Bei z.B. 5 Koordinatenpaaren gibt es 4 Splines. Ziel ist die Ausgabe von welchen X-Werten der Spline verläuft und wie seine jeweilige Formel lautet.

An sich hapert's nur an der Zusammenstellung mit den Werten aus den Arrays...


----------



## Cru (30. Mrz 2011)

Gonzo interessante Idee, wird Jep aber nicht unterstützen ;(

Um etwas weiter auszuholen, geht es um die Berechnung von Splines (Polynomfunktionen).
Eingabe sind Koordinatenpaare (x/y) beliebiger Menge. Ein Spline ist die Funktion die zwischen z.B. x1 und x2 liegt. Die X-Werte der Koordinaten dürfen nicht gleich sein.

Die Berechnung der Splines läuft über Matrizen (in Arrays implementiert). Die Arrays werden mit einem Algorithmus gefüllt (funktioniert!) und nun müssen die Werte aus den 4 Arrays a, b, c und d zusammen mit den X-Koordinaten nur noch in die Formel gebracht werden (siehe 1. Post). Das Resultat ist die Formel des Splines (kommt in eine ArrayList vom Typ Spline; Spline beinhaltet String Formel und double x1 und x2).

Bei z.B. 5 Koordinatenpaaren gibt es 4 Splines. Ziel ist die Ausgabe von welchen X-Werten der Spline verläuft und wie seine jeweilige Formel lautet.

An sich hapert's nur an der Zusammenstellung mit den Werten aus den Arrays...

Edit: Jep war nur so eine Idee am Rande, weil ich nicht weiterkam...

Edit2: Kann jmd bitte den Vorpost löschen? War nicht beabsichtigt...


----------



## Gonzo17 (30. Mrz 2011)

Cru hat gesagt.:


> Gonzo interessante Idee, wird Jep aber nicht unterstützen ;(





Cru hat gesagt.:


> Edit: Jep war nur so eine Idee am Rande, weil ich nicht weiterkam...



Dann machs doch so, wenn du Jep nicht brauchst. 

Du könntest ja theoretisch noch weiter gehen und ein Objekt "Formula" (falls man das so auf englisch benennt) erstellen, das dir Formeln mit beliebigen Objekten des Typs "Variable" darstellt.


----------



## Cru (30. Mrz 2011)

Hm ich versteh nicht ganz wozu mich das ganze dann führt?

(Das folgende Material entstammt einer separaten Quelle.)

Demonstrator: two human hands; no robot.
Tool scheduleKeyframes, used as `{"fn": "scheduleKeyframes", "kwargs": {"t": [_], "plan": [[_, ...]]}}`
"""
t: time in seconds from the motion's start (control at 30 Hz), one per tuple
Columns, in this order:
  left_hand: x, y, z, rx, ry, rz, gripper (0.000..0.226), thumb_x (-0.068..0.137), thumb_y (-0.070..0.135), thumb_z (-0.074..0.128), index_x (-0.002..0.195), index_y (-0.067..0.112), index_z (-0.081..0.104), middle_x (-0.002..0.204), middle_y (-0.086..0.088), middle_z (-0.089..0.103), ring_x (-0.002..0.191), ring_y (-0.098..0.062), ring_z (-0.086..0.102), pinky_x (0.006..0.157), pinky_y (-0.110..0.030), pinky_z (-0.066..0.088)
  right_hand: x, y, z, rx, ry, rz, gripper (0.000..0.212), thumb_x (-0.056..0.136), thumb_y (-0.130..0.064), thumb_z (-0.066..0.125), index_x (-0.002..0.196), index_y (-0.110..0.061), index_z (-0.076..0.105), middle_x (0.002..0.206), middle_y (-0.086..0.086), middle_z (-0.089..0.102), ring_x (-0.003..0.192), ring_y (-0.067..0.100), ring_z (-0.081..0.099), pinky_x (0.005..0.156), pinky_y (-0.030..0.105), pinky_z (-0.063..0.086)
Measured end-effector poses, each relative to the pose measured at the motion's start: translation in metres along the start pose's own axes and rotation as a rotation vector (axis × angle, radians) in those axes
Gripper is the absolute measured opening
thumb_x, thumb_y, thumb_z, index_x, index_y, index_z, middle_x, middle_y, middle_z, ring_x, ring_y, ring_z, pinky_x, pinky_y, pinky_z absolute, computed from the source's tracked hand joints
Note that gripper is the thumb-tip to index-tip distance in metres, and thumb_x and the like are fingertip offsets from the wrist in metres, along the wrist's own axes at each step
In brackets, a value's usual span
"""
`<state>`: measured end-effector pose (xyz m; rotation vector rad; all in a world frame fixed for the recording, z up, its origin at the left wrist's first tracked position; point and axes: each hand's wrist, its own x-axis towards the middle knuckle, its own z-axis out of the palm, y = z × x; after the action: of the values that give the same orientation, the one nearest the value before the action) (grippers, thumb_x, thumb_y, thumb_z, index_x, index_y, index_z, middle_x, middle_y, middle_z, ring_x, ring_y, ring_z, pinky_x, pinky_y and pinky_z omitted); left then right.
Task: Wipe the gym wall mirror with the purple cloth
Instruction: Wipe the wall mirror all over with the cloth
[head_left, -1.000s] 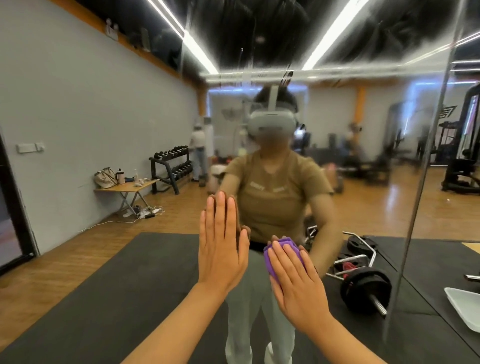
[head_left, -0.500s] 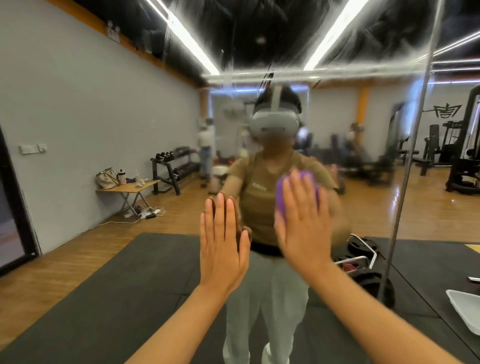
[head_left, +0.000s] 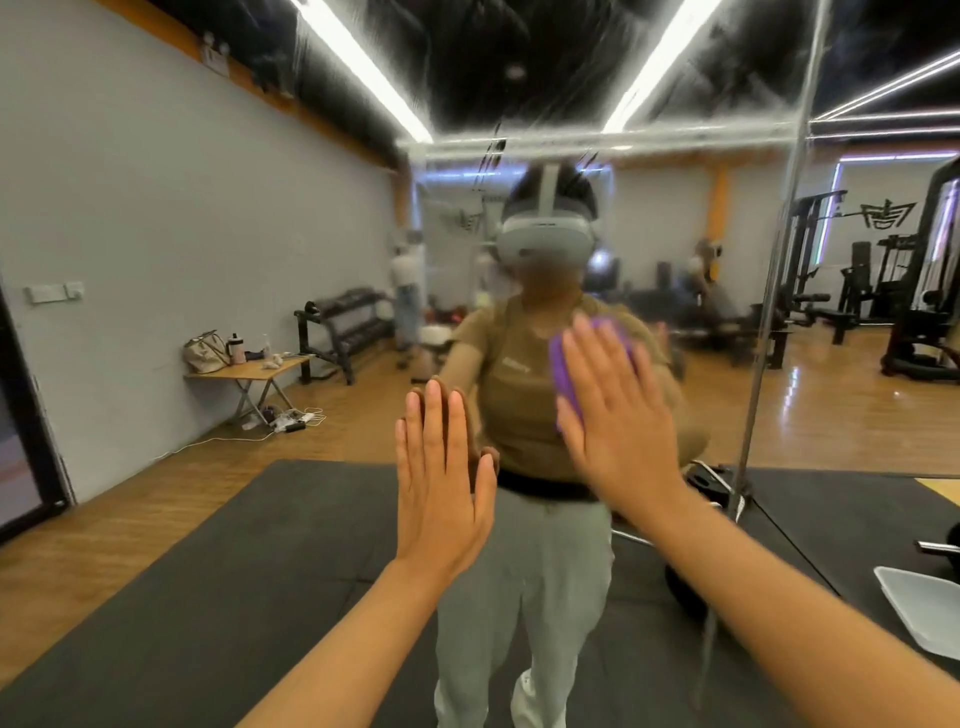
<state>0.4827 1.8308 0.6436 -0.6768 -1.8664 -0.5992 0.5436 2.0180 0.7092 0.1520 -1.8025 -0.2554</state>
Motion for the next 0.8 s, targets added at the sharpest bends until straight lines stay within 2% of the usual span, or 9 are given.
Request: {"fn": "scheduleKeyframes", "kwargs": {"t": [0.1,0.23,0.33,0.43,0.57,0.63,0.73,0.8], "plan": [[-0.001,0.01,0.004,-0.012,0.003,-0.03,0.07,0.103,0.032,0.036,0.16,0.002,0.01,0.168,-0.016,-0.001,0.156,-0.032,-0.005,0.126,-0.044,-0.004,0.04,0.017,-0.008,-0.003,0.086,0.131,0.059,0.104,-0.026,0.041,0.157,-0.004,0.027,0.164,0.014,0.025,0.153,0.029,0.019,0.127,0.039,0.002],[-0.008,0.02,0.009,0.003,-0.013,-0.006,0.069,0.102,0.031,0.038,0.159,0.001,0.014,0.168,-0.017,0.001,0.156,-0.032,-0.004,0.126,-0.045,-0.002,0.007,0.001,0.0,0.029,0.102,0.161,0.061,0.103,-0.024,0.044,0.158,-0.005,0.024,0.165,0.015,0.022,0.154,0.03,0.016,0.127,0.043,0.004],[-0.007,0.02,0.01,0.013,-0.008,0.003,0.068,0.103,0.032,0.038,0.159,0.001,0.015,0.168,-0.019,0.002,0.156,-0.033,-0.002,0.126,-0.045,-0.001,-0.073,-0.016,0.017,-0.003,-0.042,-0.086,0.066,0.099,-0.027,0.049,0.158,-0.01,0.024,0.166,0.012,0.02,0.155,0.027,0.011,0.126,0.047,0.009],[-0.007,0.019,0.01,0.034,-0.005,0.009,0.069,0.102,0.032,0.038,0.159,0.001,0.013,0.168,-0.018,0.001,0.155,-0.033,-0.003,0.126,-0.045,-0.001,-0.16,-0.021,0.027,-0.193,-0.266,-0.402,0.075,0.096,-0.033,0.043,0.162,-0.013,0.012,0.169,0.008,0.004,0.156,0.026,0.001,0.127,0.045,0.0],[-0.009,0.017,0.008,0.037,-0.027,0.021,0.07,0.102,0.034,0.037,0.16,0.002,0.012,0.168,-0.018,0.001,0.155,-0.033,-0.003,0.126,-0.045,-0.002,-0.179,-0.012,0.019,-0.234,-0.372,-0.494,0.074,0.098,-0.035,0.034,0.162,-0.014,0.004,0.169,0.004,0.0,0.156,0.023,-0.003,0.126,0.041,-0.004],[-0.009,0.013,0.006,0.043,-0.033,0.036,0.07,0.102,0.034,0.037,0.16,0.002,0.013,0.168,-0.018,0.003,0.156,-0.033,-0.002,0.126,-0.045,0.0,-0.156,-0.004,0.011,-0.206,-0.342,-0.468,0.073,0.099,-0.034,0.037,0.162,-0.014,0.006,0.169,0.003,0.004,0.156,0.021,0.002,0.127,0.041,-0.002],[-0.01,0.01,0.006,0.033,-0.024,0.052,0.069,0.101,0.032,0.039,0.159,0.001,0.018,0.167,-0.02,0.007,0.156,-0.033,0.0,0.126,-0.046,0.002,-0.089,0.013,-0.006,-0.089,-0.183,-0.242,0.067,0.101,-0.03,0.045,0.161,-0.012,0.02,0.167,0.006,0.018,0.155,0.022,0.017,0.127,0.042,0.009],[-0.009,0.013,0.007,0.025,-0.022,0.039,0.069,0.101,0.032,0.038,0.158,0.0,0.019,0.167,-0.02,0.007,0.156,-0.034,-0.001,0.126,-0.047,0.002,-0.03,0.032,-0.02,-0.043,-0.07,-0.076,0.062,0.101,-0.028,0.043,0.158,-0.009,0.026,0.165,0.011,0.023,0.154,0.025,0.018,0.127,0.042,0.009]]}}
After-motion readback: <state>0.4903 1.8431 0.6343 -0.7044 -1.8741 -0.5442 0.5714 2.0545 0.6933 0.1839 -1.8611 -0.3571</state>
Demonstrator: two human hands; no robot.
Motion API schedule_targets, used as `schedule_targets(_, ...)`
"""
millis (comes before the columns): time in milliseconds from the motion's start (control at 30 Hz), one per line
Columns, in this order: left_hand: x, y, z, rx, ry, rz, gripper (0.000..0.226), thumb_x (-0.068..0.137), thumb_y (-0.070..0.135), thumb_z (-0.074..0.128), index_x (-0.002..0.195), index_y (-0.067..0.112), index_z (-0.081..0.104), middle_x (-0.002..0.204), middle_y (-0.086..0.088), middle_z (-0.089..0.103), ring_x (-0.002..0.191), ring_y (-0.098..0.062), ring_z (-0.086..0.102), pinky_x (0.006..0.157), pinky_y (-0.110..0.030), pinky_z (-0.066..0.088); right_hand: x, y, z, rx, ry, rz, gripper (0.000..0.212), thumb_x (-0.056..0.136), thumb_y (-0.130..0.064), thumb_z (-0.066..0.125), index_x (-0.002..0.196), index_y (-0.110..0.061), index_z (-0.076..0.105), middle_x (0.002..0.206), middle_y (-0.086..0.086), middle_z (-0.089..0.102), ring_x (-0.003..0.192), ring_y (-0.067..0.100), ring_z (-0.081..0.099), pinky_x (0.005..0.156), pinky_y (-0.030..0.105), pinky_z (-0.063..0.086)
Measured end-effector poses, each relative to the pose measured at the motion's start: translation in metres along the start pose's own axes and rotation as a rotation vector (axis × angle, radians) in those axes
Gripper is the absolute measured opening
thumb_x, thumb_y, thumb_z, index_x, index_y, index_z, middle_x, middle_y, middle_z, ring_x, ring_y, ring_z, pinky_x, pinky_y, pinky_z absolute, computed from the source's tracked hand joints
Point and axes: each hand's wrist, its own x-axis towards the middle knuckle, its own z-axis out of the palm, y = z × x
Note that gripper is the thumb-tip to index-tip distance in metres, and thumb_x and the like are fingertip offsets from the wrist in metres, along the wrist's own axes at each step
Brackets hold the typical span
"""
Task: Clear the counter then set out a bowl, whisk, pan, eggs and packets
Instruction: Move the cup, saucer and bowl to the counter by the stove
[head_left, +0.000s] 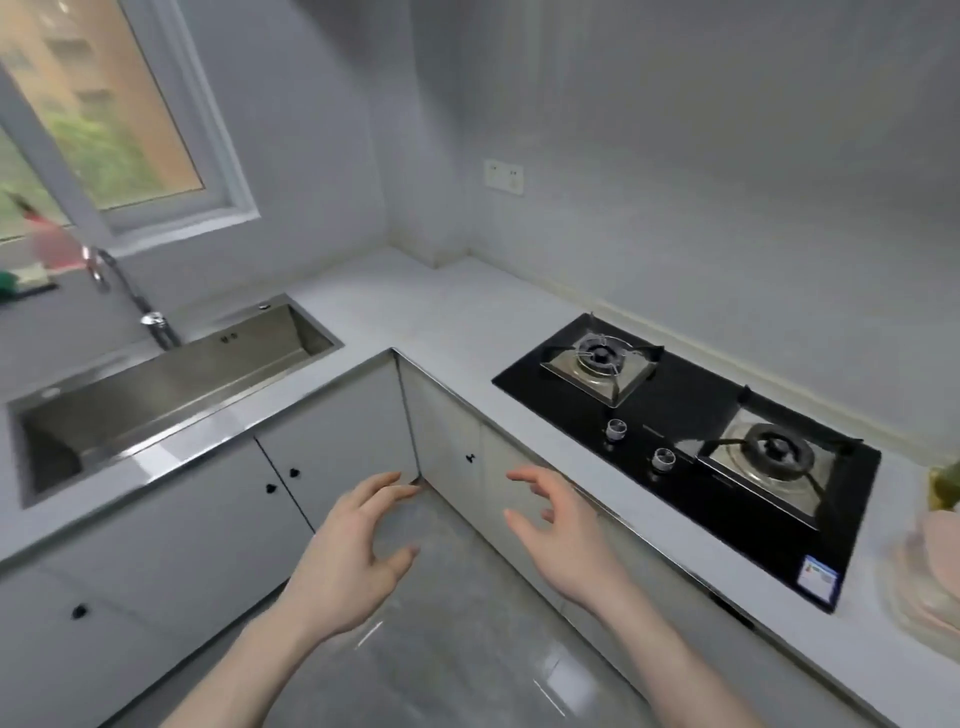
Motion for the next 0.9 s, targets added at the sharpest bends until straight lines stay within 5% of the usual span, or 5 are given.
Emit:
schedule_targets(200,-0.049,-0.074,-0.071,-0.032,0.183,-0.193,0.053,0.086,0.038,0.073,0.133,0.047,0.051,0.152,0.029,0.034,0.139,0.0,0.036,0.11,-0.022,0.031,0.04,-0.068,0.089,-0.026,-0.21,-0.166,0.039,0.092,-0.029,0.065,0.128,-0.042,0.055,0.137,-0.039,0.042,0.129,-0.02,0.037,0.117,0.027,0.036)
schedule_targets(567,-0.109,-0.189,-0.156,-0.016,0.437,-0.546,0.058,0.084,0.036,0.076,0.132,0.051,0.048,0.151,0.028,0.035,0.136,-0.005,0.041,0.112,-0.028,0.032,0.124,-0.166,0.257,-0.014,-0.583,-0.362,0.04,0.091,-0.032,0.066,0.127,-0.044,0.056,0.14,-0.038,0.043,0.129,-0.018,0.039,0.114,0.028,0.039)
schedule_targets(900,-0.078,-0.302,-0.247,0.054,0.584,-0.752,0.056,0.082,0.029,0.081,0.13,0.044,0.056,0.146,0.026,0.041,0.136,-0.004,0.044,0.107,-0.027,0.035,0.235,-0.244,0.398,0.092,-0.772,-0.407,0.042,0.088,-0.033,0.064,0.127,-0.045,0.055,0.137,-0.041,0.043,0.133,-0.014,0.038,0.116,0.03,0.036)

Wenn ich das richtig verstehe würde dann in etwa das gleiche rauskommen, wenn ich die Daten einfach alle in einen String stecke.
Das Problem, dass dieser String dann nicht zwangsläufig mathematisch korrekt ist existiert ja dann immernoch?


----------



## Gonzo17 (30. Mrz 2011)

Kennst du die BNF? Du kannst einen mathematischen Ausdruck damit recht einfach beschreiben und auch die Vorrangregeln (Punkt vor Strich) je nach Umsetzung berücksichtigen (was du ja offensichtlich auch willst). In der Uni macht man da standardmäßig sogar ne Aufgabe, die genau solche mathematischen Ausdrücke baut.

Wenn man sowas hat, dann ist es 'relativ' einfach daraus ein paar Klassen zu schreiben.


----------



## Cru (30. Mrz 2011)

Chomsky-Hierarchie ist mir natürlich ein Begriff, BNF hab ich allerdings noch nicht gehört. Ich werde mir das mal anschauen...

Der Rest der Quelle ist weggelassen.